JEREMY Corbyn has reignited the row over Trident within the Labour Party after he suggested the UK could retain the nuclear missile submarines, but put them to sea without warheads.
His plan, outlined on the BBC’s Andrew Marr Show, appeared to be a way to win over trade unions who fear that scrapping Trident would destroy tens of thousands of jobs in the defence industry.
Pro-Trident Labour MPs greeted the proposal with derision, while the Tories said it showed Labour was a “threat to national security”.
In his interview, Corbyn also suggested opening up a line of communication with Daesh and pledged to repeal Tory union laws that ban sympathy strikes.
On Trident, Corbyn reiterated his long-standing opposition to nuclear weapons and said it was a relic from a “Cold War generation” that was not capable of protecting the UK from current threats. He also said he believed David Cameron would never contemplate using it.
Asked, in that case, what was about the point of having more than one submarine on constant patrol, known as the continuous-at-sea deterrent, he said: “They don’t have to have warheads on them.

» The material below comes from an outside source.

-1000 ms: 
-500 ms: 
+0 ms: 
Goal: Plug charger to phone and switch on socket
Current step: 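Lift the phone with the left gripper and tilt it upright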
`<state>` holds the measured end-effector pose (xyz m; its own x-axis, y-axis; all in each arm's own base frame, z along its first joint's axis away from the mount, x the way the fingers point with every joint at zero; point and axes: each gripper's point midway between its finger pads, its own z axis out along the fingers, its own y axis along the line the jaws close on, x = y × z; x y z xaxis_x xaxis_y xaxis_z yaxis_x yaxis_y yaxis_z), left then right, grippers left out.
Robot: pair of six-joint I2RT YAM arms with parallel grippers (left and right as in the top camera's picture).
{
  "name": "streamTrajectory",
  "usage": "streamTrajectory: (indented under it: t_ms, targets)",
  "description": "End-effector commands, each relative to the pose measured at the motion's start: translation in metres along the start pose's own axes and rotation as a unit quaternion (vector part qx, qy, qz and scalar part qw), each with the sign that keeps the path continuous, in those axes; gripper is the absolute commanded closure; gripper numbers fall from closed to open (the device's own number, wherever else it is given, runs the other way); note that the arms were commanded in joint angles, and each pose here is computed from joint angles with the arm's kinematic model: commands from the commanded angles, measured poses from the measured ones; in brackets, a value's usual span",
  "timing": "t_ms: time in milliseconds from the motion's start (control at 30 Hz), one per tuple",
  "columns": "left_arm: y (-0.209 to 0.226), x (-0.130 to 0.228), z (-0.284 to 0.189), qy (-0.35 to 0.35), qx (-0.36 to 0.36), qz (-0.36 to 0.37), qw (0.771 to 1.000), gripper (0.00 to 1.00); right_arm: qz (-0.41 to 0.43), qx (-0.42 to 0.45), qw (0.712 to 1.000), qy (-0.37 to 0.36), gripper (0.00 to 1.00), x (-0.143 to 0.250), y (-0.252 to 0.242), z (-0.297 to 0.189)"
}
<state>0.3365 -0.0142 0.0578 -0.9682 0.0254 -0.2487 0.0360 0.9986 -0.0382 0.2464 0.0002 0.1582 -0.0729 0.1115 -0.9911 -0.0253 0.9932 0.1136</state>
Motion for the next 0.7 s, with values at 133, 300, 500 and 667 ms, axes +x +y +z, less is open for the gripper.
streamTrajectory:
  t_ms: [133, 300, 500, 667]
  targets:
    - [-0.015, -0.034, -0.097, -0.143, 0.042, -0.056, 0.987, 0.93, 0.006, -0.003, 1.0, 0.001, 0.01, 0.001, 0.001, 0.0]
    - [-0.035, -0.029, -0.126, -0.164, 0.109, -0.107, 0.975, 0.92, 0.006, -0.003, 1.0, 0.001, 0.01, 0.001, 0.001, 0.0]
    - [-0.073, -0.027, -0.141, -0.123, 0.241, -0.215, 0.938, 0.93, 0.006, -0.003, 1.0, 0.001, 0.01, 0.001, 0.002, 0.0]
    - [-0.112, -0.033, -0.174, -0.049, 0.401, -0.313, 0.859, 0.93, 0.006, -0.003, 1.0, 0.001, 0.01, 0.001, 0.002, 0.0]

If anyone uses a nuclear weapon it is catastrophic for the whole globe ... there are options there.”
Union leaders have warned that scrapping Trident could devastate communities reliant on the defence industry, and Corbyn said he recognised the need to retain “amazing skills and technology”.
“The point I have always made is, I recognise that if there is going to be a change in the Trident programme, the first priority has to be to protect those jobs and redirect investment into those yards, factories and companies that would be making that material and systems to go with Trident so their jobs are protected," he said. "That is the first priority.”
Shadow defence secretary Emily Thornberry, who is carrying out a review of the party’s defence policy, later confirmed she was looking at the “Japanese option”, retaining the capacity to build nuclear weapons without actually possessing them.
“That’s certainly one that would be available to us, and that’s one of the things that needs to be looked at,” she told the BBC’s Sunday Politics programme.
However, any hopes that Corbyn's move would defuse potentially the most divisive issue facing the party were quickly dashed as pro-Trident MPs rushed to pour scorn on the plan.
John Woodcock, Labour MP for Barrow and Furness, where the replacement submarines will be built, said it was completely implausible.
“Having a deterrent that has no ability to deter because it has no missiles is like having an army with broken rifles and no ammunition.”